● **Work request**: All lines of the material that contain "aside" must be copied out.

———

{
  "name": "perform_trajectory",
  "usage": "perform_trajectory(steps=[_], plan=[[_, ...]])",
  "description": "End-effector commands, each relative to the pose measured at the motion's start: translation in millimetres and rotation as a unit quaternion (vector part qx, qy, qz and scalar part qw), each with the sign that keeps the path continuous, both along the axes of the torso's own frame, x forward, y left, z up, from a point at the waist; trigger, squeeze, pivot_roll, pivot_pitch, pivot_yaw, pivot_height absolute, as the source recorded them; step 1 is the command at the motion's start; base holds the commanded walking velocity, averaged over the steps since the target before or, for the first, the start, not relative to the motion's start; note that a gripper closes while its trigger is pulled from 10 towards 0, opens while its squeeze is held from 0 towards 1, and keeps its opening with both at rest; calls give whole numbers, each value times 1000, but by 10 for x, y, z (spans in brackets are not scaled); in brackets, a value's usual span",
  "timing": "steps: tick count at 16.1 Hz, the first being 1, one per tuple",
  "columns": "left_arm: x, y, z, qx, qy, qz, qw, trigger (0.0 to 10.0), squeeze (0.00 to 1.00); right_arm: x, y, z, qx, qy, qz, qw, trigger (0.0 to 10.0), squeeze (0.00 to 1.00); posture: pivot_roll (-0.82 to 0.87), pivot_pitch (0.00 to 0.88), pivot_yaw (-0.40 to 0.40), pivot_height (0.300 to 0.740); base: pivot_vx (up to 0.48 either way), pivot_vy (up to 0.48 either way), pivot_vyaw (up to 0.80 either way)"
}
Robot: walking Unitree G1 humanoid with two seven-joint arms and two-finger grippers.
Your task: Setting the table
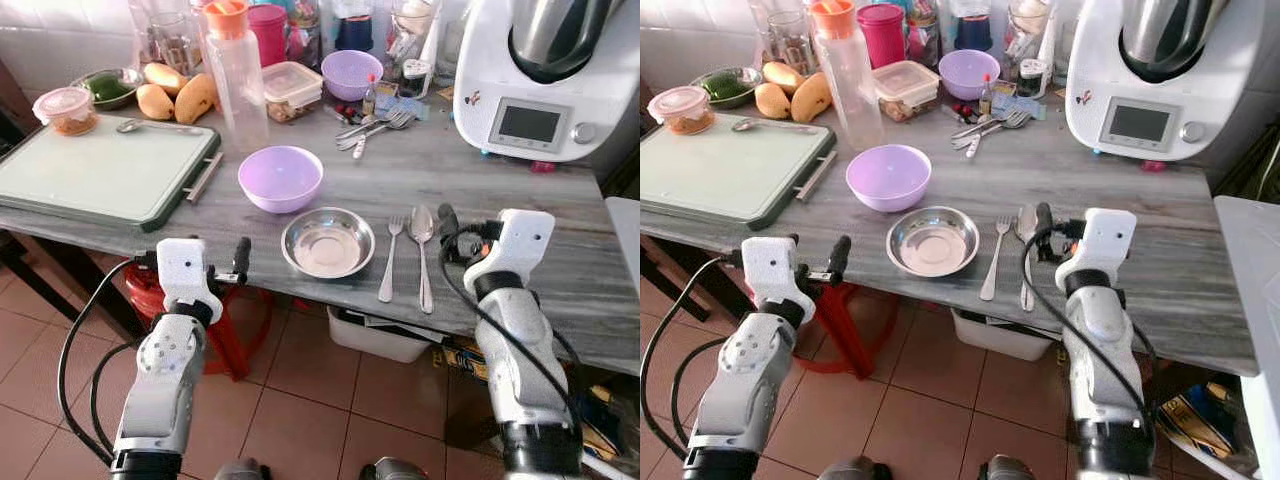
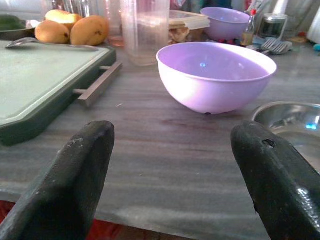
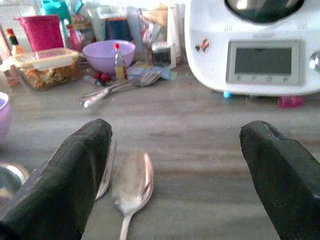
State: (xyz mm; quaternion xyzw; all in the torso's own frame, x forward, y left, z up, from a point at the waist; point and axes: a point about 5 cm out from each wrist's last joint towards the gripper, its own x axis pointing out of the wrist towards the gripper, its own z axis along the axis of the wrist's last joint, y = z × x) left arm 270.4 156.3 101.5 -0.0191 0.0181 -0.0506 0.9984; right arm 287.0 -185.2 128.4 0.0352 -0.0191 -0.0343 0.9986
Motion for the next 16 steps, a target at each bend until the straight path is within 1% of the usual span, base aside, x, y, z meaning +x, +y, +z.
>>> perform_trajectory(steps=[1,2,3,4,5,6,7,10,12,15,16], plan=[[27,9,-7,6,1,6,1000,10000,0,-29,26,-34,26,20,-1,999,10000,1000,-47,0,27,740,0,0,0],[37,6,-8,5,0,7,1000,10000,0,-72,45,-194,55,67,-8,996,10000,812,-46,0,27,740,0,0,0],[40,6,-8,6,0,6,1000,10000,0,-94,54,-244,66,78,-10,995,10000,639,-46,0,27,740,0,0,0],[42,11,-6,6,-1,8,1000,10000,0,-129,73,-368,47,120,-5,992,10000,267,-41,0,24,740,0,0,0],[36,15,-1,6,-2,7,1000,10000,0,-163,61,-432,58,137,-16,989,10000,90,-34,0,21,740,0,0,0],[30,24,-2,6,-3,8,1000,10000,0,-183,42,-451,46,146,-25,988,10000,63,-34,0,21,740,0,0,0],[19,38,-5,6,-2,10,1000,10000,0,-206,35,-451,32,152,-28,987,10000,0,-32,0,19,740,0,0,0],[11,38,-3,5,-2,7,1000,10000,0,-252,34,-472,26,163,-36,986,10000,0,-30,0,21,740,0,0,0],[5,48,3,6,-2,5,1000,10000,0,-362,3,-499,-8,175,-45,983,10000,0,-30,0,22,740,0,0,0],[-1,66,-2,8,0,4,1000,10000,0,-476,-13,-529,-38,189,-45,980,10000,0,-35,0,24,740,0,0,0],[-3,58,-9,8,1,4,1000,10000,0,-502,-12,-561,-47,206,-50,976,10000,0,-36,0,25,740,0,0,0]])
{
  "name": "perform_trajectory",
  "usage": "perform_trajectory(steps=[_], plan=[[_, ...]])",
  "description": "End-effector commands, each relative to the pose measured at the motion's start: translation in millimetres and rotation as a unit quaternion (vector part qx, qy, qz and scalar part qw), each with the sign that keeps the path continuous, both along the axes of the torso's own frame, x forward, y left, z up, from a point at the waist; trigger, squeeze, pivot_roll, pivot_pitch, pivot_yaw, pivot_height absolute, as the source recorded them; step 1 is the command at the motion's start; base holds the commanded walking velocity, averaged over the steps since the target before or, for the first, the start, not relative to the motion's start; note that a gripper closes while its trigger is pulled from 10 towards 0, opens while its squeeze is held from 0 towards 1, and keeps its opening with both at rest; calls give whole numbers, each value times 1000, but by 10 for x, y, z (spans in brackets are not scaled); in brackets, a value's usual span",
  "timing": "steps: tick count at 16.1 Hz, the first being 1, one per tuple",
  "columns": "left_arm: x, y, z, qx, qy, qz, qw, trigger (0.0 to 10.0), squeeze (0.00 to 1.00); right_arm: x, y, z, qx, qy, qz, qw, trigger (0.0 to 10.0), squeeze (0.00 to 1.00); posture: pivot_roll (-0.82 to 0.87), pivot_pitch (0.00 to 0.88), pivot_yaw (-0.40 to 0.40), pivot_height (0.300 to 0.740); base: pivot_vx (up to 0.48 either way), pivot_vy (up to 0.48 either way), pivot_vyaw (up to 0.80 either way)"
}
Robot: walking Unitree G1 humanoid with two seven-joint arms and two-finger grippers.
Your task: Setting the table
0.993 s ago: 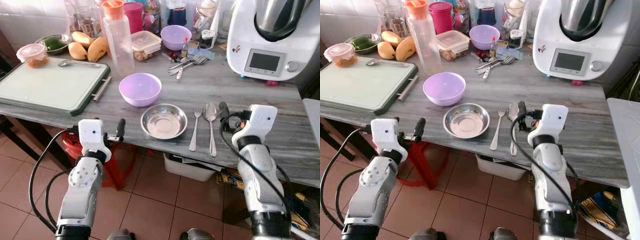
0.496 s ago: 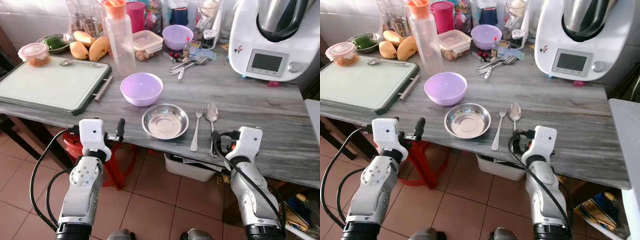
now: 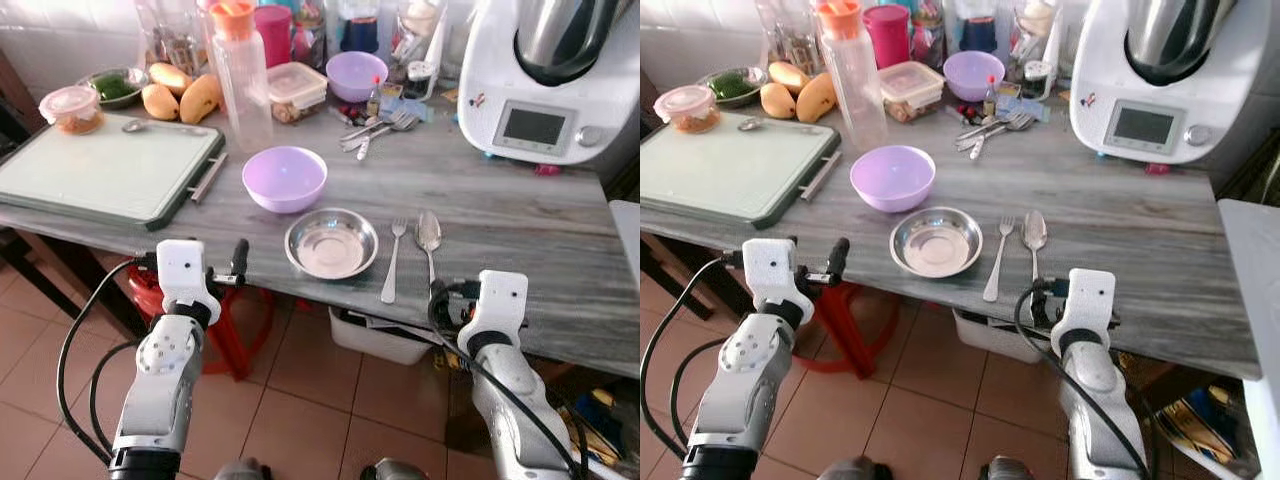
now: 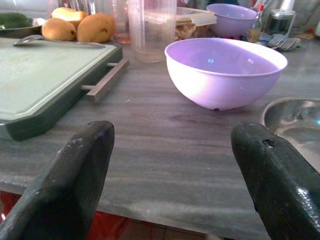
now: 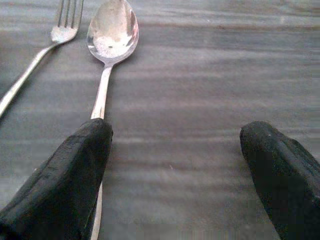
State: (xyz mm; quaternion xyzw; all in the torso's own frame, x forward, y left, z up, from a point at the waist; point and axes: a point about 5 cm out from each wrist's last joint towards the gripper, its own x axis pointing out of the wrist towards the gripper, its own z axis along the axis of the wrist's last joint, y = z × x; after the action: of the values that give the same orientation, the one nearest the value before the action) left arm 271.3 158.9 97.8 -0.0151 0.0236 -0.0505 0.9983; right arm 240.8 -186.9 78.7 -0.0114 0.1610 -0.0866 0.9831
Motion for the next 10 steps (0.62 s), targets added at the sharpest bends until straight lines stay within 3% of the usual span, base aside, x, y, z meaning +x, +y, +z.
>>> perform_trajectory(steps=[1,10], plan=[[-11,8,30,2,-4,0,1000,10000,0,-1,31,-24,-11,11,3,1000,10000,0,-36,0,27,740,0,0,0],[-28,41,33,6,-4,4,1000,10000,0,271,-142,-14,20,9,-39,999,10000,0,-22,0,28,740,0,0,0]])
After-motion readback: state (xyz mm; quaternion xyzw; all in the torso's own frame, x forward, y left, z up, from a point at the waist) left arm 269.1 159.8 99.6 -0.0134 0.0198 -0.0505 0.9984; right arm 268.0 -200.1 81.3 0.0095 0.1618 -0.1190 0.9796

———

● **Reply to the task**:
Motion for the next 16 steps, a target at each bend until the straight path is within 1% of the usual span, base aside, x, y, z meaning +x, +y, +z.
Motion for the next 10 steps (0.62 s), targets added at the sharpest bends until straight lines stay within 3% of the usual span, base aside, x, y, z meaning +x, +y, +z.

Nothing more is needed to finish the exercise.